● **About this exercise**
Here the requirement is to repeat every record exactly, in full.

[[ Input for this task, beginning ]]

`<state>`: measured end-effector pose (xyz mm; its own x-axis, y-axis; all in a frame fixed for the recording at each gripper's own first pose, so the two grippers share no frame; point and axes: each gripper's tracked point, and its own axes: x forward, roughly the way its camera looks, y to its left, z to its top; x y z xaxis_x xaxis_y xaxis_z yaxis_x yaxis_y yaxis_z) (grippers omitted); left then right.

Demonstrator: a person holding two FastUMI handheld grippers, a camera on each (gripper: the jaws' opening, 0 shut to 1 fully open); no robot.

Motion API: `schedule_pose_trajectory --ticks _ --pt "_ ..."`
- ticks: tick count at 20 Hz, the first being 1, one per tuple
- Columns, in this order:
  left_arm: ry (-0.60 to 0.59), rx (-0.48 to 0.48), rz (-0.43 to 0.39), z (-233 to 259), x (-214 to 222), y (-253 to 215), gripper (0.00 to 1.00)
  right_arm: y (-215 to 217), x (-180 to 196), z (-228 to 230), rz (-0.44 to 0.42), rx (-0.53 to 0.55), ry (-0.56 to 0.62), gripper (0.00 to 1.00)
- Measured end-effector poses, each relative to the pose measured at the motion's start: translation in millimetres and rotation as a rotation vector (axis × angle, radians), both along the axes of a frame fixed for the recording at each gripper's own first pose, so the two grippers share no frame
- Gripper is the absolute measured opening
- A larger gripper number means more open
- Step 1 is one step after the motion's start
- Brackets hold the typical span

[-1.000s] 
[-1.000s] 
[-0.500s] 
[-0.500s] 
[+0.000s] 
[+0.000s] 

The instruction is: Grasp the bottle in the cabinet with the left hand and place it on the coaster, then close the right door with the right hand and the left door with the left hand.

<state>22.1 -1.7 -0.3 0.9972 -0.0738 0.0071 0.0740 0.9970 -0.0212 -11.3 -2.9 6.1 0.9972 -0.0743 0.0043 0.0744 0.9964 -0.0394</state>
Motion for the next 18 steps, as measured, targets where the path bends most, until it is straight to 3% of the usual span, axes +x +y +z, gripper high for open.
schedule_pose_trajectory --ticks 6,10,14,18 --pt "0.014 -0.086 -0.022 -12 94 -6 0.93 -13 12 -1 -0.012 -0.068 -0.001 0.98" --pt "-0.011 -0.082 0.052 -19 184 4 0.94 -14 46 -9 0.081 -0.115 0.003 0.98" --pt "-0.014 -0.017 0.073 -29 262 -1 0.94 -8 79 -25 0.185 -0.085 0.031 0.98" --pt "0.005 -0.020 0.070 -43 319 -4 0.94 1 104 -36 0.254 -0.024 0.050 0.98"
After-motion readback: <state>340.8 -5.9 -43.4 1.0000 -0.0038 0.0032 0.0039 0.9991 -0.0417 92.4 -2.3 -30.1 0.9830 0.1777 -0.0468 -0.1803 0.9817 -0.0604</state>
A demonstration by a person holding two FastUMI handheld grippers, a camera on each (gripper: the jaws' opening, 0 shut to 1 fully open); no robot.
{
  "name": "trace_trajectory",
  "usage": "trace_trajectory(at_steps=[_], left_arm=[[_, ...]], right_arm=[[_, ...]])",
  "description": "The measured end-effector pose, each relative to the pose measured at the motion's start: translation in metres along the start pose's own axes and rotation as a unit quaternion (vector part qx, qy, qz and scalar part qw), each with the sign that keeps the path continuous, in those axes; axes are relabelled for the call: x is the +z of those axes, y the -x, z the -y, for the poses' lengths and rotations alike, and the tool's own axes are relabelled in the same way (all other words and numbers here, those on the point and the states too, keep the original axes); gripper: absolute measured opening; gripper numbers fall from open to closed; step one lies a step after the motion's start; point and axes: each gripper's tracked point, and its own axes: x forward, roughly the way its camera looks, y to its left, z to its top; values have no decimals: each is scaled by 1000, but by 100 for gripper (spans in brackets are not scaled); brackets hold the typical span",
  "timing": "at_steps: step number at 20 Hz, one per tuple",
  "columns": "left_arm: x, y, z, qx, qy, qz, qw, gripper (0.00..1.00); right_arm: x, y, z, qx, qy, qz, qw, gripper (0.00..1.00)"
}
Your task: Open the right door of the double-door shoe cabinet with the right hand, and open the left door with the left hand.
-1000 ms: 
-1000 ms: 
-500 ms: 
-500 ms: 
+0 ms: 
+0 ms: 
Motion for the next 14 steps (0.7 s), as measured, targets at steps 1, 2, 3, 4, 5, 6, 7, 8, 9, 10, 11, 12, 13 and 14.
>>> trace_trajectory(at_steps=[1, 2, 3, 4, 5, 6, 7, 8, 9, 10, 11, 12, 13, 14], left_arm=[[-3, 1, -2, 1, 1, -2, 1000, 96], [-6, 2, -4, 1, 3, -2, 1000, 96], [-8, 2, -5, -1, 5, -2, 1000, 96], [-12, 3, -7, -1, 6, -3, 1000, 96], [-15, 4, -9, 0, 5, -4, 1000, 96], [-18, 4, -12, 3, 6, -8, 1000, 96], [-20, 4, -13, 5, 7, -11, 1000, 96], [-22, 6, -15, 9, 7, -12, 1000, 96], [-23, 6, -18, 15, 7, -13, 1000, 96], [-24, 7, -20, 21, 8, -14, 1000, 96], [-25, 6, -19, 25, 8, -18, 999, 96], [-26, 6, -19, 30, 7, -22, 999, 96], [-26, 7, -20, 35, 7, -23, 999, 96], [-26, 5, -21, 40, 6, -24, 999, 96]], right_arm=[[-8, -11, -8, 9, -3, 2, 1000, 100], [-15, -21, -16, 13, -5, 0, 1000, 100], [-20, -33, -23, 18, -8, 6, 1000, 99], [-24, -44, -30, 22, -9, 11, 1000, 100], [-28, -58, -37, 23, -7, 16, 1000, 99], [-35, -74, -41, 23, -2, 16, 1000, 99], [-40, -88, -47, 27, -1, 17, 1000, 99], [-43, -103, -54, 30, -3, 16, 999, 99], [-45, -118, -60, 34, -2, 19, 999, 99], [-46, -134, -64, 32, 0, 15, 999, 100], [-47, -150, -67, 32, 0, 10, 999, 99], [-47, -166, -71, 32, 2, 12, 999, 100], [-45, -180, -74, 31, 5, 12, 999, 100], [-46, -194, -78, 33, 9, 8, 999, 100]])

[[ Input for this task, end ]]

● **Response to this exercise**
`<state>`: measured end-effector pose (xyz mm; its own x-axis, y-axis; all in a frame fixed for the recording at each gripper's own first pose, so the two grippers share no frame; point and axes: each gripper's tracked point, and its own axes: x forward, roughly the way its camera looks, y to its left, z to its top; x y z xaxis_x xaxis_y xaxis_z yaxis_x yaxis_y yaxis_z) (grippers omitted); left then right.

Demonstrator: a person holding two FastUMI handheld grippers, a camera on each (gripper: the jaws' opening, 0 shut to 1 fully open); no robot.

Motion API: `schedule_pose_trajectory --ticks _ --pt "_ ..."`
- ticks: tick count at 20 Hz, the first being 1, one per tuple
- Columns, in this order:
  left_arm: ry (-0.60 to 0.59), rx (-0.48 to 0.48), rz (-0.43 to 0.39), z (-233 to 259), x (-214 to 222), y (-253 to 215), gripper (0.00 to 1.00)
  right_arm: y (-215 to 217), x (-180 to 196), z (-228 to 230), rz (-0.44 to 0.42), rx (-0.53 to 0.55), ry (-0.56 to 0.62), gripper (0.00 to 1.00)
- Measured end-effector poses, each relative to the pose measured at the motion's start: translation in millimetres and rotation as a rotation vector (axis × angle, radians), both along the axes of a frame fixed for the recording at each gripper's own first pose, so the two grippers share no frame
- Gripper is the absolute measured opening
- A larger gripper number means more open
- Step 1 is one step after the motion's start
- Brackets hold the typical span

[-1.000s] 
[-1.000s] 
[-0.500s] 
[-0.500s] 
[+0.000s] 
[+0.000s] 

The instruction is: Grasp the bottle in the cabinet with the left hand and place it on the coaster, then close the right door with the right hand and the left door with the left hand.

<state>22.1 -1.7 -0.3 0.9972 -0.0738 0.0071 0.0740 0.9970 -0.0212 -11.3 -2.9 6.1 0.9972 -0.0743 0.0043 0.0744 0.9964 -0.0394</state>
Motion for the next 18 steps, as measured, targets where the path bends most, until it is straight to 3% of the usual span, axes +x +y +z, gripper high for open.
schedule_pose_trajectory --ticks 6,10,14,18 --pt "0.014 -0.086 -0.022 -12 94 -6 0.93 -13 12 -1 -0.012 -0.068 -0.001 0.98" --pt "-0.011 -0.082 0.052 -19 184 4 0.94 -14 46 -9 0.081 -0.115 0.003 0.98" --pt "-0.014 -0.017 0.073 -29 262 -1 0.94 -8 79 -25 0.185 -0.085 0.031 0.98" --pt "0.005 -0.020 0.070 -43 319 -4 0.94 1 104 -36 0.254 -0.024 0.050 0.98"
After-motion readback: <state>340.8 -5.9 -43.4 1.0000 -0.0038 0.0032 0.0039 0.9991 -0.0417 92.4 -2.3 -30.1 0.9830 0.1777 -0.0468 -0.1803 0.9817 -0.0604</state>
A demonstration by a person holding two FastUMI handheld grippers, a camera on each (gripper: the jaws' opening, 0 shut to 1 fully open); no robot.
{
  "name": "trace_trajectory",
  "usage": "trace_trajectory(at_steps=[_], left_arm=[[_, ...]], right_arm=[[_, ...]])",
  "description": "The measured end-effector pose, each relative to the pose measured at the motion's start: translation in metres along the start pose's own axes and rotation as a unit quaternion (vector part qx, qy, qz and scalar part qw), each with the sign that keeps the path continuous, in those axes; axes are relabelled for the call: x is the +z of those axes, y the -x, z the -y, for the poses' lengths and rotations alike, and the tool's own axes are relabelled in the same way (all other words and numbers here, those on the point and the states too, keep the original axes); gripper: absolute measured opening; gripper numbers fall from open to closed; step one lies a step after the motion's start; point and axes: each gripper's tracked point, and its own axes: x forward, roughly the way its camera looks, y to its left, z to its top; values have no decimals: each is scaled by 1000, but by 100 for gripper (spans in brackets are not scaled); brackets hold the typical span",
  "timing": "at_steps: step number at 20 Hz, one per tuple",
  "columns": "left_arm: x, y, z, qx, qy, qz, qw, gripper (0.00..1.00); right_arm: x, y, z, qx, qy, qz, qw, gripper (0.00..1.00)"
}
Your task: Open the right door of the double-door shoe cabinet with the right hand, and open the left door with the left hand.
-1000 ms: 
-1000 ms: 
-500 ms: 
-500 ms: 
+0 ms: 
+0 ms: 
Motion for the next 14 steps (0.7 s), as measured, targets at steps 1, 2, 3, 4, 5, 6, 7, 8, 9, 10, 11, 12, 13 and 14.
>>> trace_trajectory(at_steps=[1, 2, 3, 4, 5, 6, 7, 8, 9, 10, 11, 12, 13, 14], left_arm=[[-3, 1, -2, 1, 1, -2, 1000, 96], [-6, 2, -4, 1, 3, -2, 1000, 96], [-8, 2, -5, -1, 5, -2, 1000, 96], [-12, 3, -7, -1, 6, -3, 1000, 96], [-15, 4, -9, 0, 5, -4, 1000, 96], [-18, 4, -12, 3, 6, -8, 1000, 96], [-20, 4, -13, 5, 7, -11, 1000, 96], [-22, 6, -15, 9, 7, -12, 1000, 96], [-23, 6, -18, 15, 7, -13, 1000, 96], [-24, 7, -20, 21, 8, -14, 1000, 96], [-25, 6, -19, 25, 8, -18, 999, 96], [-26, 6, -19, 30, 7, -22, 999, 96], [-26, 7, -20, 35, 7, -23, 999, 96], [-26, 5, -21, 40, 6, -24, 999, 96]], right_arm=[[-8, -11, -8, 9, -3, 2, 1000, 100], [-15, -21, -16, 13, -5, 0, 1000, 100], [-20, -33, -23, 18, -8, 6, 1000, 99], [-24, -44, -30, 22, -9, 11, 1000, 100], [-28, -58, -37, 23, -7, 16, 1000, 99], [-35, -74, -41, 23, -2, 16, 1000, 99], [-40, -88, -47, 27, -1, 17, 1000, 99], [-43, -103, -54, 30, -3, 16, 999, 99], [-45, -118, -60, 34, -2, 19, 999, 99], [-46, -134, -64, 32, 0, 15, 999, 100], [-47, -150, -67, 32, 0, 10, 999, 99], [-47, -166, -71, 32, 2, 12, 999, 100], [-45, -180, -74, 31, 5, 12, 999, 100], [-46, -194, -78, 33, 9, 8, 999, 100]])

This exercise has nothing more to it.